[What you will do]: Repeat the lines of the data that follow, please, starting at the first and stopping after the one with "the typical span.".

/---

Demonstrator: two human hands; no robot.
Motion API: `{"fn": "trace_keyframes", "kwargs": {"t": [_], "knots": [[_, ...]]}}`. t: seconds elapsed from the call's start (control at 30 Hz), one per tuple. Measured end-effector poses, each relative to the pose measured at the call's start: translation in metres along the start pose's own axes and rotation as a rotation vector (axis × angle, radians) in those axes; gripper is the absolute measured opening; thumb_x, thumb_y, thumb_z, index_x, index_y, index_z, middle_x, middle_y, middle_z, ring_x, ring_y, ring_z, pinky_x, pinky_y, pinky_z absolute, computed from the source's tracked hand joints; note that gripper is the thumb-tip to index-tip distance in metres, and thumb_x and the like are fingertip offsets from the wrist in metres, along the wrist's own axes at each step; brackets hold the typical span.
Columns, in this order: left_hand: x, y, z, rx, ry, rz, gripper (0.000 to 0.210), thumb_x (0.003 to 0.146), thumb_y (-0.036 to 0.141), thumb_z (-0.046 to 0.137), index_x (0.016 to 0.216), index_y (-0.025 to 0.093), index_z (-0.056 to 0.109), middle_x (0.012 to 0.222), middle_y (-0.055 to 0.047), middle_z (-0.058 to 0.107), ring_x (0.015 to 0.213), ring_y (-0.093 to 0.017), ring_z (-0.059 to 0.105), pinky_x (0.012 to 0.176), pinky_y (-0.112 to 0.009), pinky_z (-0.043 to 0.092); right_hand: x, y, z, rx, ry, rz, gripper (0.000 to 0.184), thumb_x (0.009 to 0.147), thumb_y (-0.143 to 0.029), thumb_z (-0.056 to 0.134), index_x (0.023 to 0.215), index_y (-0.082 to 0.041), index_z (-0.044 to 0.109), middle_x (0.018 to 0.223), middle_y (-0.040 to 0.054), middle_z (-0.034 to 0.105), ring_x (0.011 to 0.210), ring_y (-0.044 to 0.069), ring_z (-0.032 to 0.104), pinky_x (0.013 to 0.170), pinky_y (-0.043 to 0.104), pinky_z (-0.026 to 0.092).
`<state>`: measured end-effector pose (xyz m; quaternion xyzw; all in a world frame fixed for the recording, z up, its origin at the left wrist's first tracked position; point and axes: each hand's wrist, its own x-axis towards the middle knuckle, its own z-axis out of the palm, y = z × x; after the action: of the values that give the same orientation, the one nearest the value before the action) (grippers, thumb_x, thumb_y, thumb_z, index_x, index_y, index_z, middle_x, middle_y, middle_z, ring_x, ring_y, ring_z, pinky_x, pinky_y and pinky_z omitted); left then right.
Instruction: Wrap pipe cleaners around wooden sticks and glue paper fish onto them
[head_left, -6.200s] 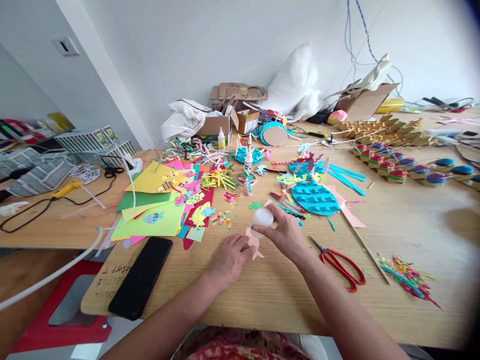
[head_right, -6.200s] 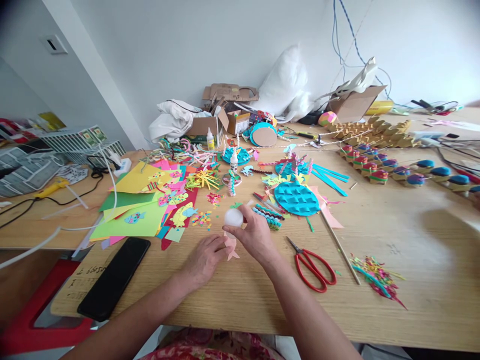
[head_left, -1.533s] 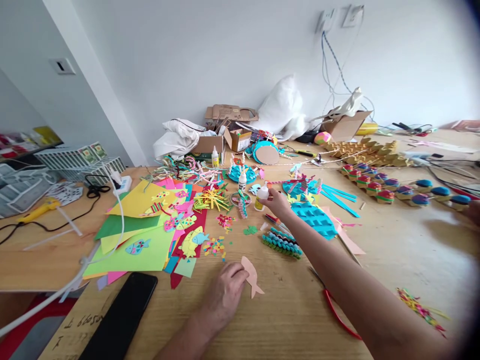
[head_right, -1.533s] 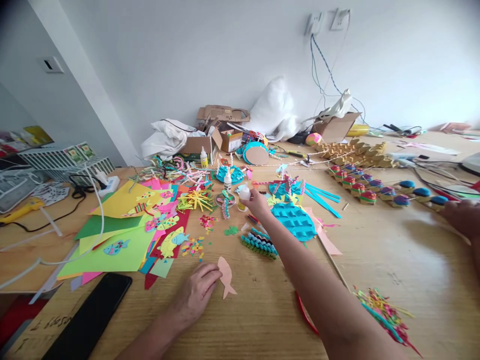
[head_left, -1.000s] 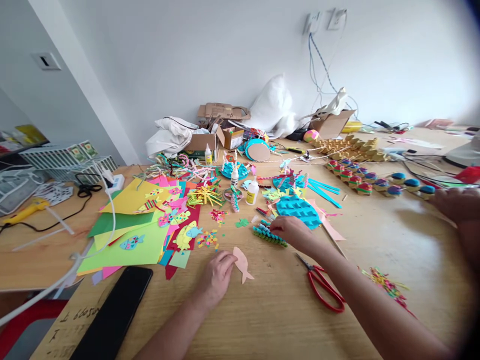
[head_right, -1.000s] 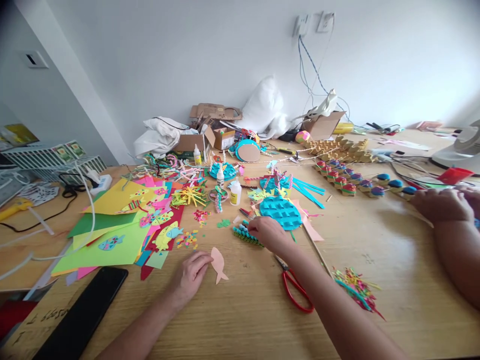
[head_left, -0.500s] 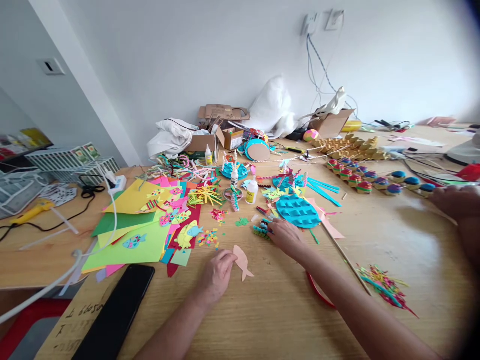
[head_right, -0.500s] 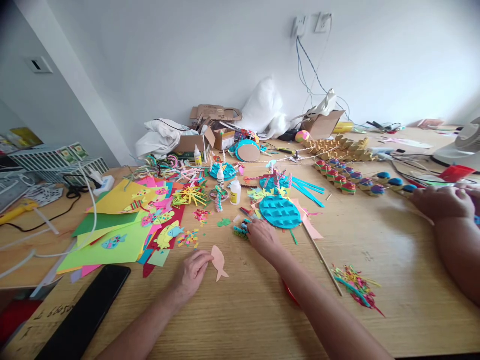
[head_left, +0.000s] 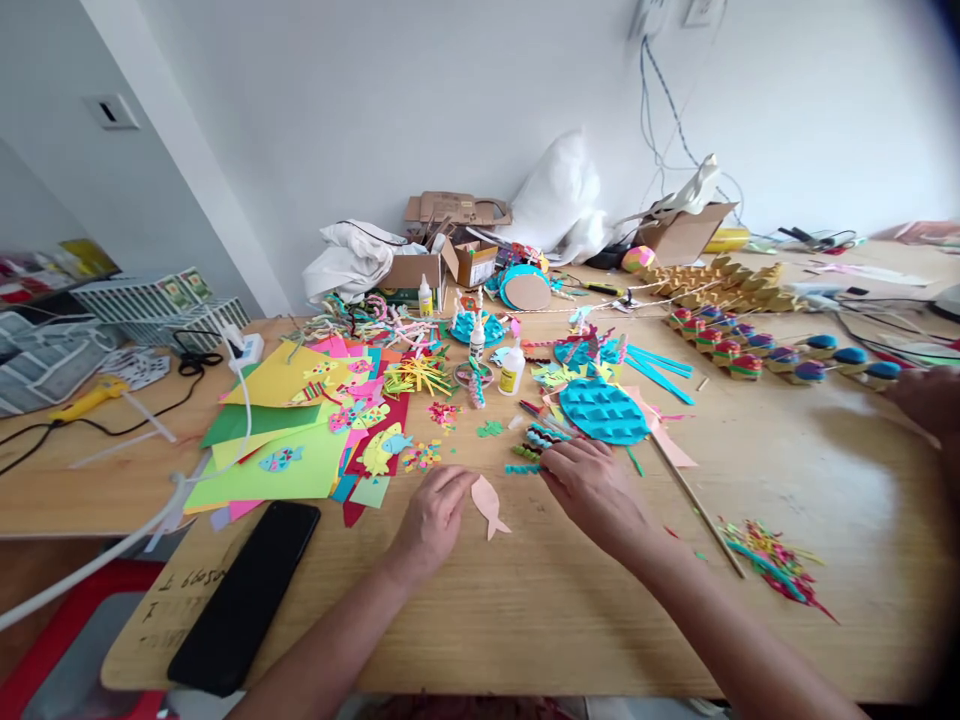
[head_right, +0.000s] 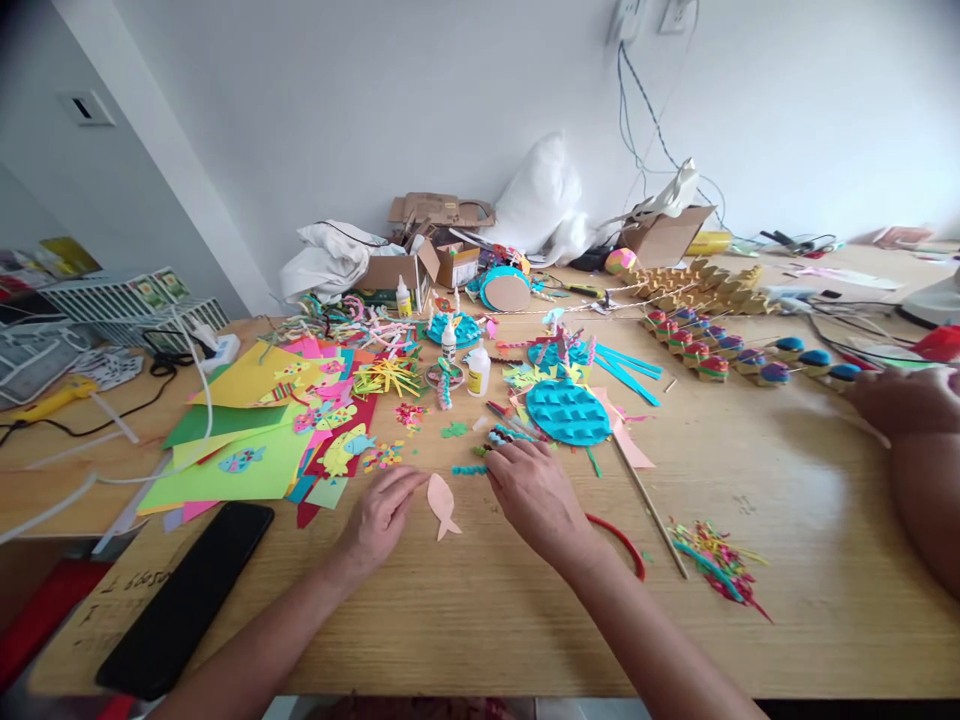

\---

[Solution]:
Demonstrator: two human hands; no robot.
Motion API: `{"fn": "trace_keyframes", "kwargs": {"t": [_], "knots": [[_, ...]]}}`. t: seconds elapsed from the call's start (control at 30 Hz), one per tuple. Measured end-effector poses, each relative to the pose measured at the call's start: translation in metres along the start pose's own axes and rotation as a rotation vector (axis × angle, radians) in those axes; gripper is the absolute measured opening; thumb_x, thumb_y, thumb_z, index_x, index_y, index_z, middle_x, middle_y, middle_z, ring_x, ring_y, ring_z, pinky_x, pinky_y, pinky_z absolute, computed from the source's tracked hand joints; note that gripper is the thumb-tip to index-tip distance in metres, and thumb_x and the like are fingertip offsets from the wrist in metres, along the wrist's own axes at each step; brackets hold the typical span.

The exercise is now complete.